> What needs to be done
Report back every line in the data that includes the string "right".

> Excerpted data
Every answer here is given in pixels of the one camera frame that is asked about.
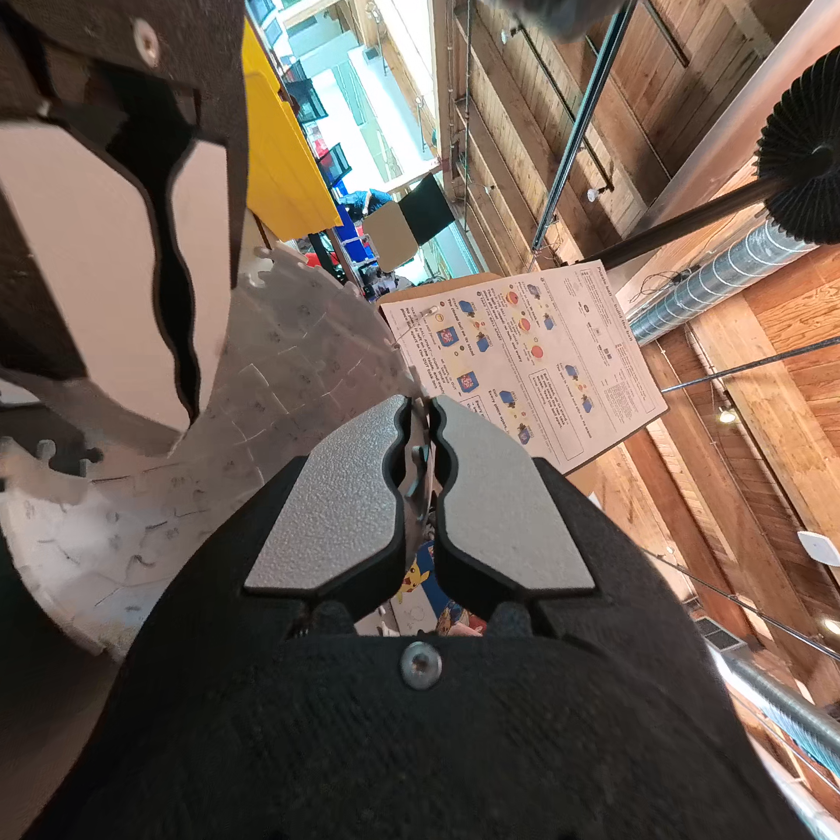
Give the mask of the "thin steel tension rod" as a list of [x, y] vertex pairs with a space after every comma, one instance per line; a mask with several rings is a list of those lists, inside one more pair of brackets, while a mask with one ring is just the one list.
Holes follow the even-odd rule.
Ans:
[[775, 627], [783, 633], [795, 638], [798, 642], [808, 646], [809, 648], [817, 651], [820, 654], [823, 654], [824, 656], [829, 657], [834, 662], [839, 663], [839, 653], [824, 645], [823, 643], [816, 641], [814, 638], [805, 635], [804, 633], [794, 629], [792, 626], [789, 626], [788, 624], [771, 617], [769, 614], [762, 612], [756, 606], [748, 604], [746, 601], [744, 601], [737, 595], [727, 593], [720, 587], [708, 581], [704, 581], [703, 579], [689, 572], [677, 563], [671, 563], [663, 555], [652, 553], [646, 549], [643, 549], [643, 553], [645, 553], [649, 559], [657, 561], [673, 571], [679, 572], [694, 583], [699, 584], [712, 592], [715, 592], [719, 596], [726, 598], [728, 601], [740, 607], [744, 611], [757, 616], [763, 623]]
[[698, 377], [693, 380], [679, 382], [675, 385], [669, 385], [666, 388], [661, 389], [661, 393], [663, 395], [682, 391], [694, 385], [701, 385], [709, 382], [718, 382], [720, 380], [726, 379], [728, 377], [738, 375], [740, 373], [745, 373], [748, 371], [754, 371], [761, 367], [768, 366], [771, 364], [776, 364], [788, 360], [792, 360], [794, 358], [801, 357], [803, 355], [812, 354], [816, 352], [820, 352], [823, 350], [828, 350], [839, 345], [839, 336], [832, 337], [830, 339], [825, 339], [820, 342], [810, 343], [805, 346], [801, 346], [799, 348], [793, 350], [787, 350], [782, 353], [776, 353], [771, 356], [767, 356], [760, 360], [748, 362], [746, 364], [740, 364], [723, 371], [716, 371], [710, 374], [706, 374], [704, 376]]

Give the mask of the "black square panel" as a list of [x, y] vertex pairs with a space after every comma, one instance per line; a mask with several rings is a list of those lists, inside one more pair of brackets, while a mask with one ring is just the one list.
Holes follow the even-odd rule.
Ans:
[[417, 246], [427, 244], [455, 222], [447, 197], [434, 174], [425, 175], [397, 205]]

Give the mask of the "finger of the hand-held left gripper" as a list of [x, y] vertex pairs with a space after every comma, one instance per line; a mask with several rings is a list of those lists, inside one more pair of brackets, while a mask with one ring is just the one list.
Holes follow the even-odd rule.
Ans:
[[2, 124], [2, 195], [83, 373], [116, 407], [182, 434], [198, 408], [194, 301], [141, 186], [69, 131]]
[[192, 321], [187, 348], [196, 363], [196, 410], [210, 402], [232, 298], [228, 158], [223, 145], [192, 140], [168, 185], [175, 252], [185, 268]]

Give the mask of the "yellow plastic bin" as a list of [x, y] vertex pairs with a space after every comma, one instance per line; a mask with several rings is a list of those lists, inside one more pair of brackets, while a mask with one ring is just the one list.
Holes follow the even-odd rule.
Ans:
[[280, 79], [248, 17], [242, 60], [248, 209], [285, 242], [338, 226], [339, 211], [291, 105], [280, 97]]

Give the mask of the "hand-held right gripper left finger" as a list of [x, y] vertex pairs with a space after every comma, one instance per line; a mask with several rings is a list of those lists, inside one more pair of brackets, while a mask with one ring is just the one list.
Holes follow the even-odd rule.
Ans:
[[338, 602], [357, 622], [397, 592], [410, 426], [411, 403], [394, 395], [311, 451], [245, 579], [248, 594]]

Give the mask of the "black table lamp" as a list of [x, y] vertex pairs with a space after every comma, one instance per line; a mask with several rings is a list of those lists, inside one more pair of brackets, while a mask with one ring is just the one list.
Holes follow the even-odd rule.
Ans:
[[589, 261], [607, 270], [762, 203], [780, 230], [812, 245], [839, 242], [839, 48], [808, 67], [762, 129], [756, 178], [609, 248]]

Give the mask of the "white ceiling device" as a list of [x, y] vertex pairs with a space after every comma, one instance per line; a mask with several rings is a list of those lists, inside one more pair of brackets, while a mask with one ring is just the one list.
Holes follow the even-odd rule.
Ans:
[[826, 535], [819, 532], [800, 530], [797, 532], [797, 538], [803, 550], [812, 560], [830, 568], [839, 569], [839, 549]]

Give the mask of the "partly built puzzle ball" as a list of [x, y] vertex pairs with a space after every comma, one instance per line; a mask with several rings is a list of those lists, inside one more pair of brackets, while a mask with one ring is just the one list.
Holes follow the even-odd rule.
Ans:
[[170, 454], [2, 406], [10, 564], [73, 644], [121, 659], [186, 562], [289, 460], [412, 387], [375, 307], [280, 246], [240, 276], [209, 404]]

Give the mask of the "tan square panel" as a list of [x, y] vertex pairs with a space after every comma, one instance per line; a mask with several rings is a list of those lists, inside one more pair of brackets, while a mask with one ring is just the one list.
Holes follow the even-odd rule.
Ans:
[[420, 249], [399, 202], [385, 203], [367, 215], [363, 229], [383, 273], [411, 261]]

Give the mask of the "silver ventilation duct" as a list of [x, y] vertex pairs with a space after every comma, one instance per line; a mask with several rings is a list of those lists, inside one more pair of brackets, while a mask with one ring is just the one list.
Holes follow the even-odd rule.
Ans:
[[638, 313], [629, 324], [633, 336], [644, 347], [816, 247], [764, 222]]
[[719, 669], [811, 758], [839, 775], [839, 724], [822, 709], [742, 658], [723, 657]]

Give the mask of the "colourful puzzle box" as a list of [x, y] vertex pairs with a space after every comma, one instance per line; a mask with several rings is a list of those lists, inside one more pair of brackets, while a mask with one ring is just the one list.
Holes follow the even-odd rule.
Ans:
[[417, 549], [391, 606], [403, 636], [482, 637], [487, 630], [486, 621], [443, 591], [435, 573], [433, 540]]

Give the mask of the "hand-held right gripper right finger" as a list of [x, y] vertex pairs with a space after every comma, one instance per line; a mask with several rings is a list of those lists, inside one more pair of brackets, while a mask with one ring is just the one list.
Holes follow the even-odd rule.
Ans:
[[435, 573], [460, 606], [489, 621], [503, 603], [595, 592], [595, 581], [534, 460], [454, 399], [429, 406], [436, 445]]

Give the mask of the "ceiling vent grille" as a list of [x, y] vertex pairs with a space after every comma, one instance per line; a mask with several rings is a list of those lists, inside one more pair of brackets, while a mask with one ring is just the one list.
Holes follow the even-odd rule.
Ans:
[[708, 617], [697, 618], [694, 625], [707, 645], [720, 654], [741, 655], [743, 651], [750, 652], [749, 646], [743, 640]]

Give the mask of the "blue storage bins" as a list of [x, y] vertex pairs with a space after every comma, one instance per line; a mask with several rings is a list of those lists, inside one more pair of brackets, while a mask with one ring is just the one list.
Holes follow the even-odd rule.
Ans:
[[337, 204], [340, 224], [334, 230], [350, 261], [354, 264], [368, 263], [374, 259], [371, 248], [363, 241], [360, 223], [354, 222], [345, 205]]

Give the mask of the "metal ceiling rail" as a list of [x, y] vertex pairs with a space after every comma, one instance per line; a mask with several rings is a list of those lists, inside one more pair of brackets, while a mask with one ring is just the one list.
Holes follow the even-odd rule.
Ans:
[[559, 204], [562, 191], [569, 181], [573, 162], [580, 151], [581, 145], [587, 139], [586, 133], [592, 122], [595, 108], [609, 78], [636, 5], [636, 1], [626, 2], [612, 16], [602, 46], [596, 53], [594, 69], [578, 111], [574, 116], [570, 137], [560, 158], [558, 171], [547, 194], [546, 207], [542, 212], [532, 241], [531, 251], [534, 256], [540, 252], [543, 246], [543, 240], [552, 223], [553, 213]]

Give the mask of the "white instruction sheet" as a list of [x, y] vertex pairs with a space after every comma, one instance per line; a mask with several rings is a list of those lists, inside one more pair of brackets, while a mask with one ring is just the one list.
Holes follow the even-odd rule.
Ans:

> Result for this task
Give the mask of the "hand-held right gripper left finger" as a list of [x, y] vertex pairs with a space after every comma, one instance per line; a mask with several rings is a list of those lists, inside one more pair of brackets, while a mask with one ring is just the one list.
Give the mask of the "hand-held right gripper right finger" as a list of [x, y] vertex pairs with a space after every comma, one instance per line; a mask with several rings is a list of those lists, inside one more pair of brackets, while a mask with one ring is just the one list.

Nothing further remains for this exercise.